P - Überlebende des blutigen El-Kaida-Attentats auf der tunesischen Ferieninsel Djerba haben sich erleichtert über das Pariser Urteil gegen den Deutschen Christian Ganczarski gezeigt. Der 42-Jährige war am Donnerstagabend von einem französischen Schwurgericht zu 18 Jahren Haft verurteilt worden.

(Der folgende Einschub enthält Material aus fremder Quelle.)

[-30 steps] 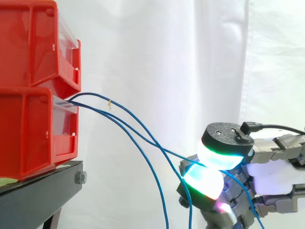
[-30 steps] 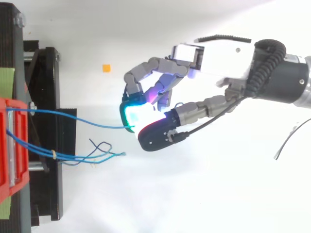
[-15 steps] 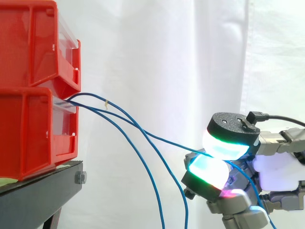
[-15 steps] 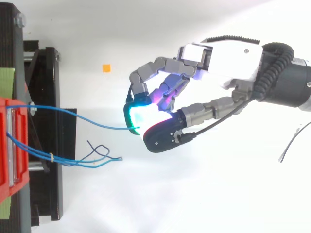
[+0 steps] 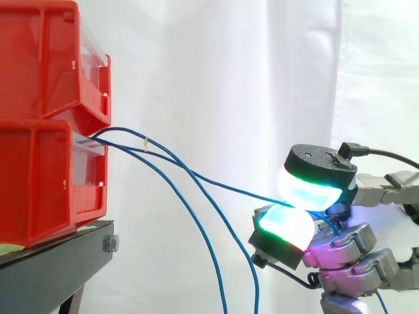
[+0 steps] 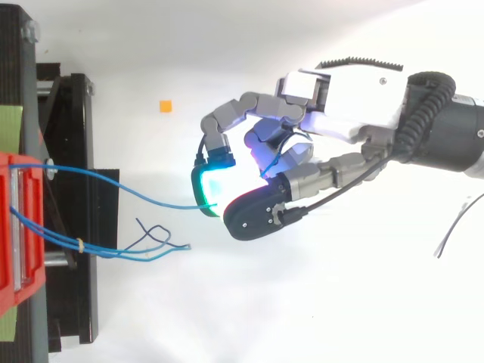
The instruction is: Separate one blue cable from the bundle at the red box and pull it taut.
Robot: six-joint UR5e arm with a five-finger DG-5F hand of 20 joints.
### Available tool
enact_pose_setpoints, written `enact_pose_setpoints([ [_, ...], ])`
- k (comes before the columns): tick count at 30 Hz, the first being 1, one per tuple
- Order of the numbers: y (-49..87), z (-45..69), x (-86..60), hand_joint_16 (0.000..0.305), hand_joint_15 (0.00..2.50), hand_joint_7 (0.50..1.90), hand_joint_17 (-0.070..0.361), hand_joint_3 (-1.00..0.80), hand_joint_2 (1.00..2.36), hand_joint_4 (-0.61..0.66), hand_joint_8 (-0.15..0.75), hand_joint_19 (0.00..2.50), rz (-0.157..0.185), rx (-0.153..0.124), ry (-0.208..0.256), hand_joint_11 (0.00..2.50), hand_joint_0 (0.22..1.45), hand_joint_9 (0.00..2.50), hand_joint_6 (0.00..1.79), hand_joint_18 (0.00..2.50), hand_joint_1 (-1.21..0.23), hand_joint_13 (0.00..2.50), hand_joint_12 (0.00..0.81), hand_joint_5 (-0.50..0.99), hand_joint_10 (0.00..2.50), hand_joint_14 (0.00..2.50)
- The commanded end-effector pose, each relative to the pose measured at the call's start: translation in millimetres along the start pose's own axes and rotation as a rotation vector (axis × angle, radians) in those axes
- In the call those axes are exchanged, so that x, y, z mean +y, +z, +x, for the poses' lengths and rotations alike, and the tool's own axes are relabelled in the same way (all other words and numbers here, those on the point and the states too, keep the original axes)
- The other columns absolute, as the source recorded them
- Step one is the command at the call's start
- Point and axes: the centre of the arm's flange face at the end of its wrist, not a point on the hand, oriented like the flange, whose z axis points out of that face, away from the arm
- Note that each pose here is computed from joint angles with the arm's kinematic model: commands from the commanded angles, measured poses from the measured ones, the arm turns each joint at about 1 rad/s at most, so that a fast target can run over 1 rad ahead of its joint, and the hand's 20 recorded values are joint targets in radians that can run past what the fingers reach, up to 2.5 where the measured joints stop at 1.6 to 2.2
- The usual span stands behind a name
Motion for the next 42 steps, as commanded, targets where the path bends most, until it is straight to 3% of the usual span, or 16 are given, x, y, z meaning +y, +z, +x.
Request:
enact_pose_setpoints([
  [1,-0.1,1.3,-0.6,0.043,1.78,1.33,0.097,-0.06,1.03,0.01,0.3,1.14,0.002,-0.004,-0.002,1.73,0.6,0.74,0.85,1.09,-0.69,0.92,0.341,-0.18,1.95,1.46],
  [5,0.0,2.3,0.9,0.042,1.79,1.33,0.094,-0.05,1.03,0.01,0.299,1.25,-0.002,-0.003,-0.005,1.74,0.6,0.75,0.85,1.14,-0.69,0.9,0.343,-0.18,1.96,1.61],
  [8,-0.2,3.5,0.9,0.036,1.8,1.33,0.081,-0.06,1.03,0.02,0.296,1.52,-0.001,0.0,-0.02,1.78,0.6,0.75,0.85,1.26,-0.69,0.85,0.346,-0.18,1.97,1.89],
  [13,-0.5,3.4,0.6,0.033,1.79,1.32,0.074,-0.06,1.03,0.02,0.293,1.9,0.002,0.001,-0.033,1.81,0.61,0.73,0.85,1.42,-0.69,0.75,0.368,-0.18,2.19,2.48],
  [18,-0.5,3.4,0.6,0.034,1.86,1.32,0.076,-0.06,1.03,0.02,0.295,2.03,0.002,0.001,-0.046,1.89,0.61,0.69,0.85,1.47,-0.7,0.73,0.381,-0.18,2.42,2.5],
  [27,-0.5,3.4,0.6,0.037,1.91,1.32,0.082,-0.04,1.04,0.04,0.3,2.27,0.002,0.001,-0.046,1.93,0.61,0.69,0.85,1.58,-0.69,0.75,0.386,-0.18,2.5,2.5],
  [42,-0.5,3.4,0.6,0.037,1.95,1.35,0.083,-0.02,1.04,0.02,0.304,2.22,0.002,0.001,-0.046,2.0,0.64,0.63,0.87,1.59,-0.75,0.75,0.395,-0.19,2.5,2.5],
])
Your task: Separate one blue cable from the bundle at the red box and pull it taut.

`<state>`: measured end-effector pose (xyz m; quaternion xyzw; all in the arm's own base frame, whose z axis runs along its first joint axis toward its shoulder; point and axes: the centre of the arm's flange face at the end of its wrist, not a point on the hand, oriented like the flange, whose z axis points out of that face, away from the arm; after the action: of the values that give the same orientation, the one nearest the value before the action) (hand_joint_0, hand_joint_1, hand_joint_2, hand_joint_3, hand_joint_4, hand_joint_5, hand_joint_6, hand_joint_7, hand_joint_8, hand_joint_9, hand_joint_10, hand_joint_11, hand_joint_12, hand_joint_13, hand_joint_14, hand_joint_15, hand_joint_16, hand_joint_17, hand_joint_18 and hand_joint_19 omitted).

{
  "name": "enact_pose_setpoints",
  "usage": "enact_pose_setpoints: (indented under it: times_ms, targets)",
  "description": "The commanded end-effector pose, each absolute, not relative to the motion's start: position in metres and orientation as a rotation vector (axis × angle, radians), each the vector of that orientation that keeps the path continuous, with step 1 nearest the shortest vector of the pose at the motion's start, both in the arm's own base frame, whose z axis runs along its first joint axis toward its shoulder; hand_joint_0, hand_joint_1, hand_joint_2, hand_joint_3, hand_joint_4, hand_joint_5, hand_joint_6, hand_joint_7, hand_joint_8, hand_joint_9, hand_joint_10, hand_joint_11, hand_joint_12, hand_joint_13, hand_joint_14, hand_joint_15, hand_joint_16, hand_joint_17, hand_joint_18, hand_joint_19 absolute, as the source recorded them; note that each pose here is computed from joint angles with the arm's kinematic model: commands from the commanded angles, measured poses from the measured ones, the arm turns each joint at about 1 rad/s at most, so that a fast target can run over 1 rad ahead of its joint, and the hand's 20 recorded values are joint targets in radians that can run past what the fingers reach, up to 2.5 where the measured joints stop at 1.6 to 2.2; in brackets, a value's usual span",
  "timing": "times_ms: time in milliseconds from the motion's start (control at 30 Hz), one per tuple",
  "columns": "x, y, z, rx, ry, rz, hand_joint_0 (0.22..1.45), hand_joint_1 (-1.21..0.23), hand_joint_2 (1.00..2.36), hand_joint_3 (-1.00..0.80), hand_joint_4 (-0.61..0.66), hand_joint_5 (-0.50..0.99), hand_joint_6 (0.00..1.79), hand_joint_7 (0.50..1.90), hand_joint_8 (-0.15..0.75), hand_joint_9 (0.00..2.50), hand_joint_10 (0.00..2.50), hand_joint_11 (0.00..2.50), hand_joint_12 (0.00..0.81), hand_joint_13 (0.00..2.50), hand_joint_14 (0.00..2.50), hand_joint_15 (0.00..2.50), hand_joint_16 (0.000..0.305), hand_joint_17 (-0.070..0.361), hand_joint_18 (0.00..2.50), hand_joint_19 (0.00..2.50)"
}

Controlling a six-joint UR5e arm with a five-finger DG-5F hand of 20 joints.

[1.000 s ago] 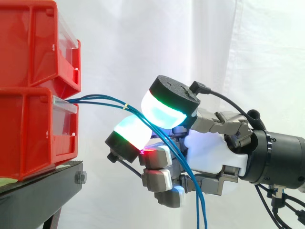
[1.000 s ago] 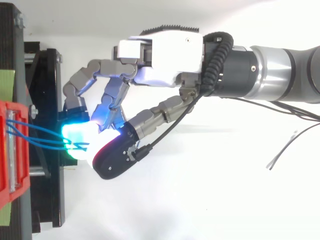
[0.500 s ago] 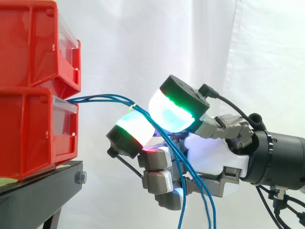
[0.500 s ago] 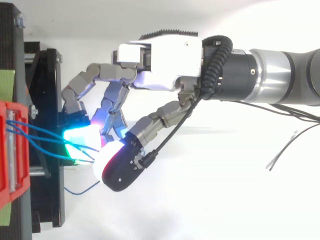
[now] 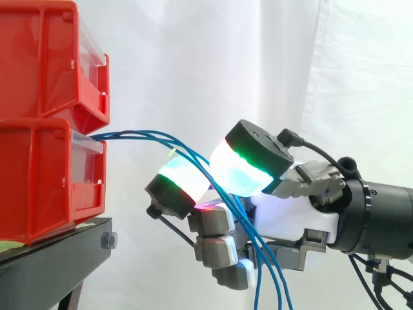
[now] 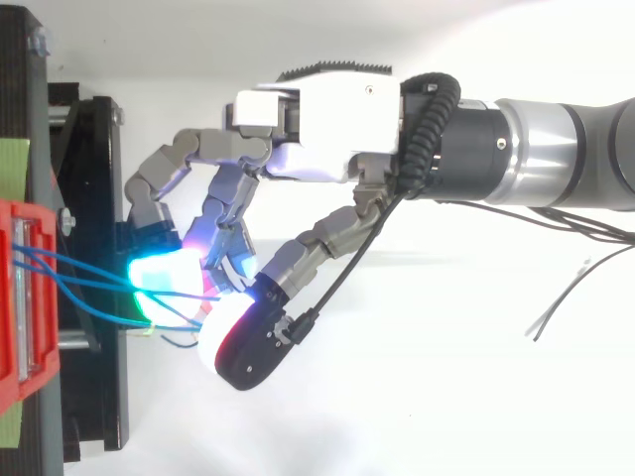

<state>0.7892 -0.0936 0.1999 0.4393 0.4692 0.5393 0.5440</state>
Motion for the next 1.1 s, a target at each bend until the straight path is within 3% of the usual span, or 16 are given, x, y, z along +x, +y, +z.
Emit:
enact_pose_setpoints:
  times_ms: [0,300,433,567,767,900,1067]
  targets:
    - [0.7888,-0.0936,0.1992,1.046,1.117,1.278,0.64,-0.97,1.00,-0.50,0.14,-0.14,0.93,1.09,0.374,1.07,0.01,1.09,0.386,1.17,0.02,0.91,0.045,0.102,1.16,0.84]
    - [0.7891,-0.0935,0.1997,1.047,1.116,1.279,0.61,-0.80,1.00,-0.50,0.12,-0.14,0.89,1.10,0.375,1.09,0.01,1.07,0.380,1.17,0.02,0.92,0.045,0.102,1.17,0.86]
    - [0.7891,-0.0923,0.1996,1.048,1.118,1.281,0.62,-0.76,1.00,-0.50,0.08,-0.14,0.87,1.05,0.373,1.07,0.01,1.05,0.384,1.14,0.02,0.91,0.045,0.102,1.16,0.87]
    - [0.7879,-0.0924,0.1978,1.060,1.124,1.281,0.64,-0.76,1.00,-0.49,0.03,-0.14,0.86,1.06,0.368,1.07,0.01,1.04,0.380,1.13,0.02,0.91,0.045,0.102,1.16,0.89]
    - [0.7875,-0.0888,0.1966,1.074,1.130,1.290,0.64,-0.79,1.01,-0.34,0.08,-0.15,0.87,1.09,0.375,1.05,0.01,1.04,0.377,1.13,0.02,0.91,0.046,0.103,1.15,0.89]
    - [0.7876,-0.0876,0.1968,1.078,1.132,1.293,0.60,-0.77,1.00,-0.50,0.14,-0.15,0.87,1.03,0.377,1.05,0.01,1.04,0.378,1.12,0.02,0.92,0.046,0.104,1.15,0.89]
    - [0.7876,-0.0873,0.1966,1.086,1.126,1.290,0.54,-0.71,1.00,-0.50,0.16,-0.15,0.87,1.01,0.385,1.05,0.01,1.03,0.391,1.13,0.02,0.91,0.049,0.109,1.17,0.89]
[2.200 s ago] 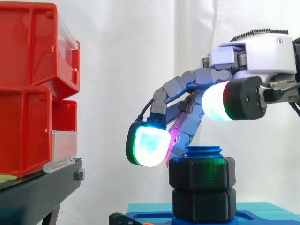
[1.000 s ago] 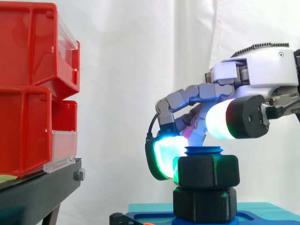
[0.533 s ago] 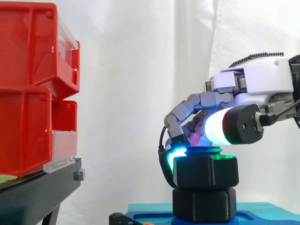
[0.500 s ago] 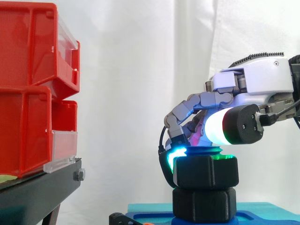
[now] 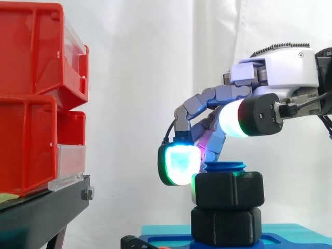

„Das gibt mir die Möglichkeit, das Ganze abzuschließen“, sagte ein beim Anschlag schwer verletzter 52-Jähriger aus Schleswig-Holstein am Freitag. Es sei gut, dass das französische Gericht die Mitschuld des Deutschen eindeutig festgestellt habe. Der Ingenieur hatte beim Attentat im Frühjahr 2002 seine Lebensgefährtin verloren. Sein Sohn wurde – wie er selbst – schwer verletzt.
Auch französische Opfer zeigten sich zufrieden mit der Entscheidung der Richter. „Die Gerechtigkeit hat gesiegt“, sagte eine Nebenklägerin nach der Urteilsverkündung.
Das Pariser Gericht hatte es am Donnerstag als erwiesen angesehen, dass Ganczarski als El-Kaida-Mitglied an der Planung des für 21 Menschen tödlichen Anschlags beteiligt war. Bei dem Attentat waren auch 14 deutsche Touristen ums Leben gekommen. Zusammen mit Ganczarski war der Bruder des tunesischen Selbstmordattentäters Nizar Nawar angeklagt. Ihn verurteilte das Gericht zu zwölf Jahren Haft.
Ganczarskis Anwalt Sebastien Bono kündigte an, vermutlich in Berufung zu gehen. Das Urteil sei nicht akzeptabel und nicht nachvollziehbar. Der 1986 zum Islam konvertierte Ganczarski sitzt bereits seit mehr als fünfeinhalb Jahren in Frankreich in Untersuchungshaft.